Een infectieziekte gaat gepaard met algemene malaise, een gevoel van zwakte, hoofdpijn, lichte koorts. De periode van groei van de ziekte, met de consistente opkomst van symptomen die specifiek zijn voor elke ziekte. Tijdens het hoogtepunt van de ziekte verschijnen min of meer alle kenmerkende symptomen. In de periode van uitsterven van de ziekte is er een geleidelijke of snelle daling van de lichaamstemperatuur. Bij veel infectieziekten (influenza, tyfus, pokken, difterie, roodvonk, enz.) Kunnen complicaties optreden tijdens het verloop van de ziekte.

Na de overdracht van een infectieziekte krijgt het lichaam in de regel een andere mate van ontwikkeling en immuniteitsduur (immuniteit) voor de veroorzaker van deze ziekte.
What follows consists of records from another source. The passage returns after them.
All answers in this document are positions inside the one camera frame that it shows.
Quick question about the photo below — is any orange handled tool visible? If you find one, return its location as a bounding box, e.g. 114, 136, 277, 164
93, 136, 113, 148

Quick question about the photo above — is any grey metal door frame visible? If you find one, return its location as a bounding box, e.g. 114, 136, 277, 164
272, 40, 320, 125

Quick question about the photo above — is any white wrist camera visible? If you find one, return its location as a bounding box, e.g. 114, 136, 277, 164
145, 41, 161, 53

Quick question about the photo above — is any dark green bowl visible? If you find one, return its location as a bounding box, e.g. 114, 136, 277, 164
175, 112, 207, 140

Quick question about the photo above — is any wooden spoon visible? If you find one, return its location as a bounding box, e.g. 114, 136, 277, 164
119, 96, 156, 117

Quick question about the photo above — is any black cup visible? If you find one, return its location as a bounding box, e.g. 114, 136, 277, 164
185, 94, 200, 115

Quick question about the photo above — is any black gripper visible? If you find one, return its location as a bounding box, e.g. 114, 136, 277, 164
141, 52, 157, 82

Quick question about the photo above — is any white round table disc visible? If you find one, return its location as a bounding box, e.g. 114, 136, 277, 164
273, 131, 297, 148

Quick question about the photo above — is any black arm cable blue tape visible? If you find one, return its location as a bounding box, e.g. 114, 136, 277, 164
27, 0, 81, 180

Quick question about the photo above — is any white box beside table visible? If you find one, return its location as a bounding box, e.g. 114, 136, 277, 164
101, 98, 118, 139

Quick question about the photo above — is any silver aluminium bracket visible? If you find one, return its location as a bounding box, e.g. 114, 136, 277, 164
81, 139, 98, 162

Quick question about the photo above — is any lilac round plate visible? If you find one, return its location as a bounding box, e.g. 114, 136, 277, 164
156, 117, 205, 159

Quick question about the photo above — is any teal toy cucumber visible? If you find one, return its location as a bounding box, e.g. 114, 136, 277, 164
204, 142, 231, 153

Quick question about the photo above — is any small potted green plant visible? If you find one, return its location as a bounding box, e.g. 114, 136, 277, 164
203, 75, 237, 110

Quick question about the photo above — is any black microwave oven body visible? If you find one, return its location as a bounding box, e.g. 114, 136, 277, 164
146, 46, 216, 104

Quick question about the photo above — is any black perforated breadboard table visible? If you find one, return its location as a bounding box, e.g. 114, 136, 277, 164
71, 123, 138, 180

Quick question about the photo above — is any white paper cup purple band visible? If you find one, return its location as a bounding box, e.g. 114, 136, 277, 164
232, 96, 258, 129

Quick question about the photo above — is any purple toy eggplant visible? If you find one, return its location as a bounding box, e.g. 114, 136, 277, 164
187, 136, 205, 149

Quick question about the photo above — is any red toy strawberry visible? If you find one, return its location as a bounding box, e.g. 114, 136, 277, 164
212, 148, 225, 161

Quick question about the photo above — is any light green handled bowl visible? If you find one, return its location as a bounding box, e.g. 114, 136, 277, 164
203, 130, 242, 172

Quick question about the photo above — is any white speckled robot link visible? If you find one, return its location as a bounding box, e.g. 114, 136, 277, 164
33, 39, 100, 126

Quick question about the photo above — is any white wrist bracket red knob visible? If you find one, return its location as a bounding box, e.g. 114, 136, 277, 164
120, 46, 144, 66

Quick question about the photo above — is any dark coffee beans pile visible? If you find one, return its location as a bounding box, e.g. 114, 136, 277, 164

Antibiotica worden veel gebruikt bij de behandeling van infectieziekten. Er worden maatregelen genomen om schendingen van bepaalde functies als gevolg van het pathologische proces te elimineren. Voor dit doel worden cardiovasculaire, diuretische, laxerende, antipyretische middelen, evenals vitaminen gebruikt. De behandeling moet worden gecombineerd met de persoonlijke hygiëne van de patiënt.